Louisiana is currently ranked 45th in the nation for the proportion of women in state legislature, with only five women in the senate and 16 in the house. Mann says insensitive attitudes by male legislators – typified by Havard’s comments – are part of the reason why that ratio is so low.

“I think women look at stuff like this and they see how they are treated, how women are devalued in a governmental institution, and who can blame them for not wanting to be a part of that?” he says. “To many women it’s an institution where they’re just going to be treated as some sort of shiny object, a place that pats them on the head and says ‘there, there’ whenever they’re subjected to something like this.”

The furor over Havard’s amendment came during a rocky week for women’s rights in the state legislature. On Thursday, while Havard was coming under fire, a house committee voted down Governor John Bel Edwards’ bill requiring private businesses to pay equal wages for men and women.

In an arguably bigger blow last Wednesday, the state legislature overwhelmingly passed a bill requiring women to wait 72 hours before having an abortion, tripling the current time of 24 hours. Louisiana now stands alongside only Oklahoma, Utah, Missouri, and North and South Carolina as states with the longest abortion wait time in the nation.

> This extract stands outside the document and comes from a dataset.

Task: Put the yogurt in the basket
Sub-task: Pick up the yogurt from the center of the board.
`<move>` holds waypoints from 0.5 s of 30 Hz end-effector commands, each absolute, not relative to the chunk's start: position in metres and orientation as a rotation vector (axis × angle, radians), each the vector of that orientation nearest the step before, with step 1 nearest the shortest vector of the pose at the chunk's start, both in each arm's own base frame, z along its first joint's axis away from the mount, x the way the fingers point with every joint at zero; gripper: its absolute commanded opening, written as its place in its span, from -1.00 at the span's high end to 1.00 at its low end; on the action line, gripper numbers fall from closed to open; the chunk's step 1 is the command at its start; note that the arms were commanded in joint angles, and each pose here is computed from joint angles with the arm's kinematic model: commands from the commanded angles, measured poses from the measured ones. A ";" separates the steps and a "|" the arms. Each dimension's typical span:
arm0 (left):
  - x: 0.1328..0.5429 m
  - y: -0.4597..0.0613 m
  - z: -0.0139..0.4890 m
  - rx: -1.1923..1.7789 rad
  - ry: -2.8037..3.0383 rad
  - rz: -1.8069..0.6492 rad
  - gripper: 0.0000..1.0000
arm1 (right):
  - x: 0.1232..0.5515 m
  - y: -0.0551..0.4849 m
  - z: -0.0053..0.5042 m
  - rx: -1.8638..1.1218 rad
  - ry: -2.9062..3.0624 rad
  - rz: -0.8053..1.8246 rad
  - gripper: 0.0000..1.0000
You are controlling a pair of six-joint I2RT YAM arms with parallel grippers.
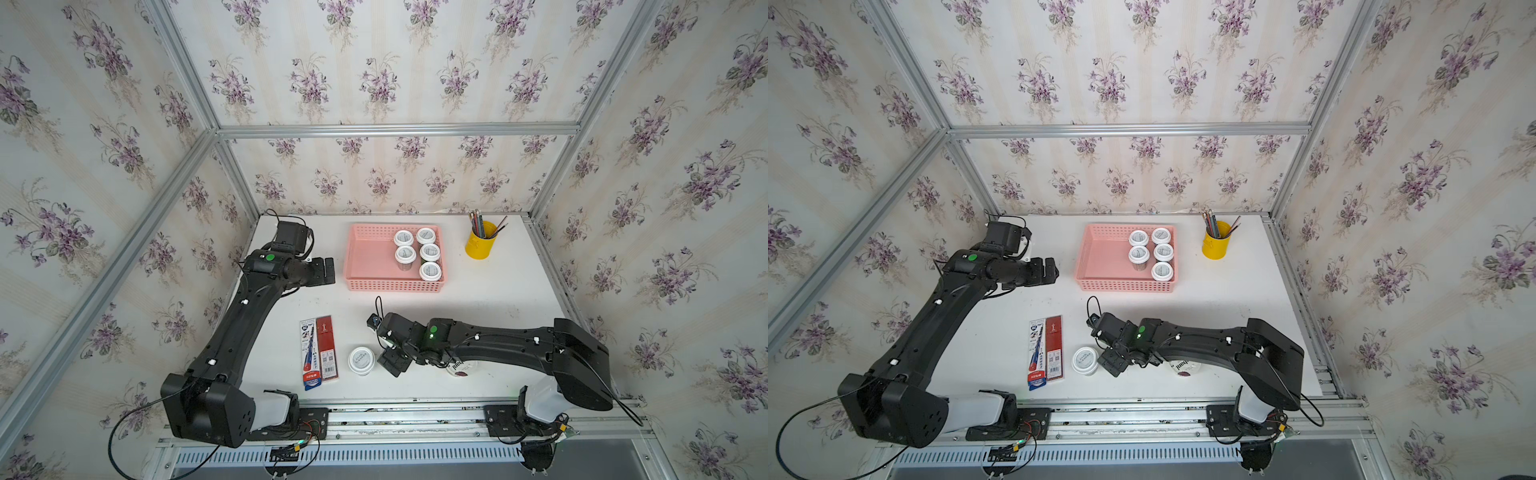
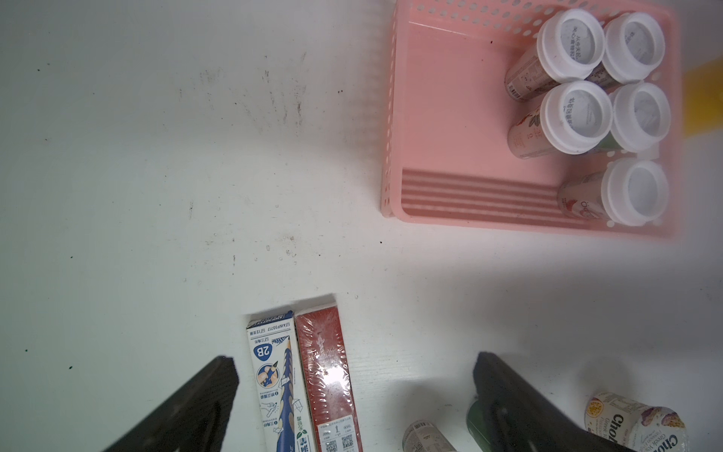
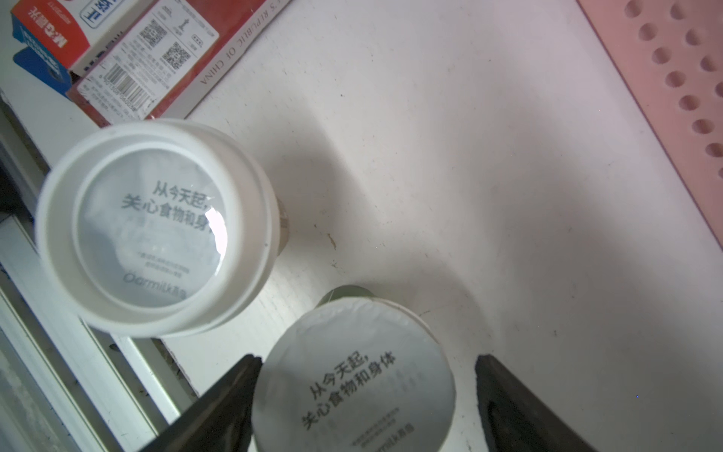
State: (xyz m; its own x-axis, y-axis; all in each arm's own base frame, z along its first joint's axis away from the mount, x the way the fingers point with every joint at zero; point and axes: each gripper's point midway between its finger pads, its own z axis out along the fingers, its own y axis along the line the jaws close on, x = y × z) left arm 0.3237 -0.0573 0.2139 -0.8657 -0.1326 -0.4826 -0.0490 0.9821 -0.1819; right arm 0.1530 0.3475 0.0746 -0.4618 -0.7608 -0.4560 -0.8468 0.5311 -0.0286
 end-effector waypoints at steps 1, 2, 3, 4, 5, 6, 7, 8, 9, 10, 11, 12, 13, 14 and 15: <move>0.324 -0.058 0.215 -0.121 2.608 -0.228 -0.98 | 0.149 0.351 0.074 -1.344 2.347 0.317 -0.71; 0.324 -0.058 0.215 -0.121 2.608 -0.229 -0.98 | 0.149 0.352 0.074 -1.348 2.345 0.324 -0.70; 0.324 -0.058 0.215 -0.120 2.608 -0.230 -0.98 | 0.149 0.353 0.074 -1.349 2.342 0.331 -0.69; 0.324 -0.058 0.215 -0.121 2.609 -0.231 -0.98 | 0.149 0.353 0.073 -1.351 2.342 0.336 -0.68; 0.324 -0.058 0.215 -0.120 2.608 -0.230 -0.98 | 0.149 0.353 0.072 -1.355 2.343 0.336 -0.68; 0.324 -0.058 0.215 -0.120 2.607 -0.230 -0.98 | 0.149 0.354 0.071 -1.356 2.344 0.336 -0.68; 0.324 -0.058 0.215 -0.120 2.608 -0.229 -0.98 | 0.149 0.354 0.070 -1.361 2.343 0.336 -0.68; 0.324 -0.058 0.215 -0.120 2.609 -0.230 -0.98 | 0.149 0.354 0.070 -1.363 2.345 0.337 -0.68; 0.324 -0.058 0.215 -0.120 2.609 -0.230 -0.98 | 0.149 0.354 0.069 -1.366 2.345 0.334 -0.67; 0.324 -0.058 0.215 -0.121 2.609 -0.230 -0.98 | 0.149 0.354 0.068 -1.369 2.347 0.333 -0.67; 0.324 -0.058 0.214 -0.120 2.609 -0.229 -0.98 | 0.150 0.354 0.068 -1.368 2.346 0.332 -0.67; 0.324 -0.058 0.214 -0.121 2.609 -0.229 -0.98 | 0.149 0.354 0.068 -1.371 2.347 0.332 -0.67; 0.324 -0.058 0.214 -0.121 2.610 -0.228 -0.98 | 0.149 0.353 0.067 -1.373 2.348 0.327 -0.67; 0.324 -0.058 0.214 -0.122 2.610 -0.228 -0.98 | 0.149 0.353 0.066 -1.375 2.352 0.325 -0.67; 0.324 -0.058 0.214 -0.121 2.610 -0.228 -0.98 | 0.148 0.352 0.065 -1.377 2.353 0.324 -0.67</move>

It’s proving to be a tough time for woman’s advocacy groups in Louisiana. “The equal pay bill was something we were pushing especially hard for,” National Organization for Women Baton Rouge chapter president Angela Adkins says. Adkins, who visits the state capitol several times a week, was unsurprised by Havard’s amendment and his subsequent reaction. “You hear comments between legislators, male legislators,” she says. “You hear them between legislators and lobbyists. I’m at the capitol two, three times a week and it’s always there.”

“The amendment was disgusting and demeaning to half the population in the state,” she adds. “I looked back over Kenny Havard’s voting record and he voted against anything that would help women and children in this state … it just goes to show what women and children are thought of by our elected officials.”

Havard, who did not directly respond to requests for comment from The Guardian, later said that he’d simply been trying to make a point about excessive governmental regulation in the bill – which passed 96-0, with Havard’s vote – and he regretted offending his female colleagues.

Still, over a day after proposing and withdrawing the amendment, he refused to apologize. “Maybe it could have been done differently,” he told reporters in the lobby of the state capitol on Thursday afternoon, “but I don’t know if I’ll ever apologize for being politically incorrect. It’s just not in my nature to do that. Political correctness is, in my opinion, ruining the country and … our state.”